The throne itself was huge, and it was composed entirely of twisted metal. Hux eyes widened as he skimmed over the different pieces and realised they were the remnants of ships and armour; blackened and burned pieces of hull, the casings of blasters, the remnants of masks, part of a tie fighter, and a rebellion ship. It was all jet black, as if each piece had been scorched before they were summarily crushed together into planes of twisted metal that sat flush and sleek. It made no sense. It hurt to look at. There was something incomprehensible and dramatic about the whole thing. It made Hux's teeth itch with the desire to bite out a scathing review. He felt anger bubble up like he wanted to snarl and criticize the lack of subtlety. He wanted to find fault with the rage that seemed to spill off of it as if the throne was sentient and spilling its feelings out into the space around it. He wanted to call it childish, like some hulking toddler had smashed together its trophies and decided to sit on them after.

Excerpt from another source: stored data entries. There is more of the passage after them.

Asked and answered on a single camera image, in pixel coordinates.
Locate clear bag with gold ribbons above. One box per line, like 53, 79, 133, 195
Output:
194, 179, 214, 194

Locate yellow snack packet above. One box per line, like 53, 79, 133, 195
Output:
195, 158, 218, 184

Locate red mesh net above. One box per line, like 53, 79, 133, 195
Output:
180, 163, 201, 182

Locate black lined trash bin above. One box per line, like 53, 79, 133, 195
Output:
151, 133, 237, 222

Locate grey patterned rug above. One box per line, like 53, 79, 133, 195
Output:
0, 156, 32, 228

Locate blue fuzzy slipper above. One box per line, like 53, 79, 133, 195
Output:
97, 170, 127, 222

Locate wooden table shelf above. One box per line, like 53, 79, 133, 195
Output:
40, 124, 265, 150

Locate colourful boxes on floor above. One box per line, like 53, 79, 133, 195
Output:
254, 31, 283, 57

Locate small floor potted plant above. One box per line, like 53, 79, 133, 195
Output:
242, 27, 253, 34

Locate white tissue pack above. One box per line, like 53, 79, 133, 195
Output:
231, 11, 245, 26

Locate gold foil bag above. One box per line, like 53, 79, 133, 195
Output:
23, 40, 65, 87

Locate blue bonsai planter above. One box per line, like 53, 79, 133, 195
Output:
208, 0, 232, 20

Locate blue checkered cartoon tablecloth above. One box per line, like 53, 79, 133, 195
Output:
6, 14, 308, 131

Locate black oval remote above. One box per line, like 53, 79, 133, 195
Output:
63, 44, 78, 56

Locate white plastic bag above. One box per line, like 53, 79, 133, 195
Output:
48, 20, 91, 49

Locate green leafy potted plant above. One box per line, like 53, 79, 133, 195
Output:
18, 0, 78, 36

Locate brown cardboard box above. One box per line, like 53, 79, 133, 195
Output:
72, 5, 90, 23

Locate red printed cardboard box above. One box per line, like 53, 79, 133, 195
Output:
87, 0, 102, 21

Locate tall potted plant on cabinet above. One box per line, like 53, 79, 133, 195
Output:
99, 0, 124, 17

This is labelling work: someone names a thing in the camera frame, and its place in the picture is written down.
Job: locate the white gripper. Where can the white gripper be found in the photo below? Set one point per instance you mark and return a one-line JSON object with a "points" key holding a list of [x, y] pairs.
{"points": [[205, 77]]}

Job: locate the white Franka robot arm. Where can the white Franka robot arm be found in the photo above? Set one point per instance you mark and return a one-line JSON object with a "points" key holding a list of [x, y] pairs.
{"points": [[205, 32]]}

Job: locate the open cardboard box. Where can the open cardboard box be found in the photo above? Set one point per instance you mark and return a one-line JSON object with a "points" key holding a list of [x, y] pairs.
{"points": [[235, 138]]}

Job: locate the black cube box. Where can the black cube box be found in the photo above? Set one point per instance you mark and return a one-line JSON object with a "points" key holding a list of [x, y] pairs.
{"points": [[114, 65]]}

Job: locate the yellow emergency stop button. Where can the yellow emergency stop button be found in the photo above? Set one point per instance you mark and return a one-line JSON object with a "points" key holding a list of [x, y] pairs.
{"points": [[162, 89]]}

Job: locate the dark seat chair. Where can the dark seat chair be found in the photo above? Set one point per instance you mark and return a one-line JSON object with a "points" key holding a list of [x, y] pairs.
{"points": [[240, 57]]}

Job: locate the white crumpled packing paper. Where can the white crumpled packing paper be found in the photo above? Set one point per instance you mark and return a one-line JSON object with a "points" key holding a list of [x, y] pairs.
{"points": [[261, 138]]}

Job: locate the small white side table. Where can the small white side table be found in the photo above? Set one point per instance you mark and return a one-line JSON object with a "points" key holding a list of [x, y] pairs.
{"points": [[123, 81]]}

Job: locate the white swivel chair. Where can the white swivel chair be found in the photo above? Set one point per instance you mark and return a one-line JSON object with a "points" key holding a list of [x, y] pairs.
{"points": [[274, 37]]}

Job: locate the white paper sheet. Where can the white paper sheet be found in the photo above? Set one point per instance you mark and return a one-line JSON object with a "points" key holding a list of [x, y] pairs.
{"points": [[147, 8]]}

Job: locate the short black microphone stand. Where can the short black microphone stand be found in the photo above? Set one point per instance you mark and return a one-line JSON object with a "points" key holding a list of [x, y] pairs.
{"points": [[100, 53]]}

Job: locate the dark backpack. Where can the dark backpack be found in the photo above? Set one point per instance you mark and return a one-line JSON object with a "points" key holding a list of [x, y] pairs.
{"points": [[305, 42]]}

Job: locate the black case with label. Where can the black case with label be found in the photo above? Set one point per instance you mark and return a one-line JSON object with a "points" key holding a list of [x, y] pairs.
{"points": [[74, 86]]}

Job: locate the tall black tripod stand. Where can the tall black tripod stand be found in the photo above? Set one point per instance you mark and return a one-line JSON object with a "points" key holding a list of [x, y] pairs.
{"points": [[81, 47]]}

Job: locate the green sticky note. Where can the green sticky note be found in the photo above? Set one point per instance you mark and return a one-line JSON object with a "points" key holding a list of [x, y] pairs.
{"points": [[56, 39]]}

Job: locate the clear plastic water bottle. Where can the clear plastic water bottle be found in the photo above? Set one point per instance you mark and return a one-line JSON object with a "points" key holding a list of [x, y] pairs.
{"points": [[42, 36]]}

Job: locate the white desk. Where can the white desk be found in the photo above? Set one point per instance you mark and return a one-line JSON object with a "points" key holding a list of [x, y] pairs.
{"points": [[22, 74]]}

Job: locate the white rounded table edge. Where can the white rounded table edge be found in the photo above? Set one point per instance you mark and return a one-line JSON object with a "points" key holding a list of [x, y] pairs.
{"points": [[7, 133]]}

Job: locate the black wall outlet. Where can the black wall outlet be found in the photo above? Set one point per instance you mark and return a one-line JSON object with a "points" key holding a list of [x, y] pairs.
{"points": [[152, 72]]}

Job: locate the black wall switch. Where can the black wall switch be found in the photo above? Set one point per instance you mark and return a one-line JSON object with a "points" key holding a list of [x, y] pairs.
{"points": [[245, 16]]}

He wanted to crawl up there, sit in his rightful place, and look down on everyone. The throne was beautiful, loud, magnificent and terrifying. Impractical. He wanted it.
He hated it.
Then his gaze fell on the man sat upon the throne and that hatred fizzled down to a low hum. It stuck in the back of his mind, like it was important he felt that way, but he didn’t know why. But other feelings crowded forward, too many to give names too, until he was swimming in a fog of his own confusion.
The man considered him with his head tilted like a curious animal. Hux eyes met the man’s and he forgot to breathe.

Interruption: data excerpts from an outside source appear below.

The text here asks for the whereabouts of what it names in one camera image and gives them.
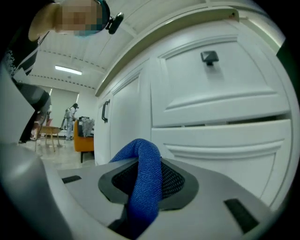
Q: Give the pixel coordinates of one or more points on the grey roller blind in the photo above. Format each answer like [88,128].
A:
[61,98]

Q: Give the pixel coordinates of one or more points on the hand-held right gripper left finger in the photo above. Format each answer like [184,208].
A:
[28,187]

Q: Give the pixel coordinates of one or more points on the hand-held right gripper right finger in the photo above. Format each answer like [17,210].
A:
[211,189]

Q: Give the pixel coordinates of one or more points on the blue cloth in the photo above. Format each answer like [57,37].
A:
[145,187]

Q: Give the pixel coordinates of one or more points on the orange sofa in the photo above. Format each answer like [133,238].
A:
[84,145]

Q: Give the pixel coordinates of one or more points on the large white drawer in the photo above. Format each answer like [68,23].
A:
[222,89]

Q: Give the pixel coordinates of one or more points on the person's head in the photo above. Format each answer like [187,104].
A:
[70,18]

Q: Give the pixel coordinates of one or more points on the long ceiling light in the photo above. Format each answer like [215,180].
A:
[68,70]

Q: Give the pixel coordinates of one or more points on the black head camera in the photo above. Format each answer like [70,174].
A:
[115,22]

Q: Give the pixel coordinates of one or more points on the white cabinet door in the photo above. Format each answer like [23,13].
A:
[126,117]
[99,131]

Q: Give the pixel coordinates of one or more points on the person's black lace-print shirt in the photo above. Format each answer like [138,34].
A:
[21,47]

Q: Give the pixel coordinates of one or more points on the wooden stool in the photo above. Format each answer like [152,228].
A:
[48,130]

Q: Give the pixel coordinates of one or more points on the small white drawer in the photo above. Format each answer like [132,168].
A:
[222,164]

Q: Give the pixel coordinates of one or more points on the black white patterned pillow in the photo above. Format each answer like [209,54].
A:
[85,126]

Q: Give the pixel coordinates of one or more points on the white vanity cabinet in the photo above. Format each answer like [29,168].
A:
[145,47]

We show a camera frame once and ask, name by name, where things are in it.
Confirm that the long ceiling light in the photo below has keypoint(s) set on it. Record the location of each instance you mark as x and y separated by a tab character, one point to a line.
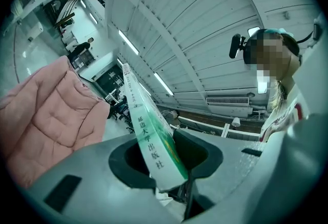
93	18
164	84
128	42

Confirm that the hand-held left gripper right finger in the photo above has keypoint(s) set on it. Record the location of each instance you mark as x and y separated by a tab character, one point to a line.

The Supreme Leader held Hux hostage with only a look. Hux didn’t need the Stormtroopers, their weapons or the cuffs around his wrists to feel caught. The Supreme Leader’s eyes were darker than the blackened metal he sat upon. His face was unnatural and captivating; pale, and beautiful, oddly boyish and aged, asymmetrical and spattered with moles like a constellation. Hux could feel the hairs on the back of his neck stand on end, and a shiver went through him as the gaze between them seemed to last aeons. There was a sick nausea building in his throat; fear, so much fear, like this man truly frightened him but not in a way that felt tangible or logical. He was swamped with rage, unbridled rage, like he could wrap his hands around this man's throat and strangle him for reasons he couldn’t name. He felt jealous, protective, sad, lust, and want, and… love? He could feel that horrendous emotion, buried inside him like a parasite letting out toxins. It was so strong. So strange. His steps almost faltered.
He was in love with this man and he couldn’t remember his name. He loved him, and he ached for him, and he was hurt. It made him feel sick. He wanted to claw it out of him and send it reeling into space. He refused to collapse but his legs shook.
“Armitage Hux, Supreme Leader, as requested. He has finally woken up.” Pryde turned to sneer at Hux. “He has “conveniently” forgotten me, My Lord. I think he is playing games with us.”
“I don’t think he is.” The man’s voice was deep, and thoughtful, intrigued.
Hux broke eye contact first. It was too much. He wanted to peel off his skin.
“Supreme Leader, with all due respect. This is a man who is known to lie and manipulate and he could easily be taking you in.” Pryde countered, his voice overly ingratiating.
Hux felt something slithering through his hair like fingers brushing him, and a coolness in his mind that was entirely alien. As soon as it had begun, it disappeared, and Hux was left blinking at the viewport. He glanced upwards but there were no vents above him. The ceiling was too high.
Hux pursed his lips.
“Have you forgotten me, Hux?” The man on the throne asked. His voice was soft.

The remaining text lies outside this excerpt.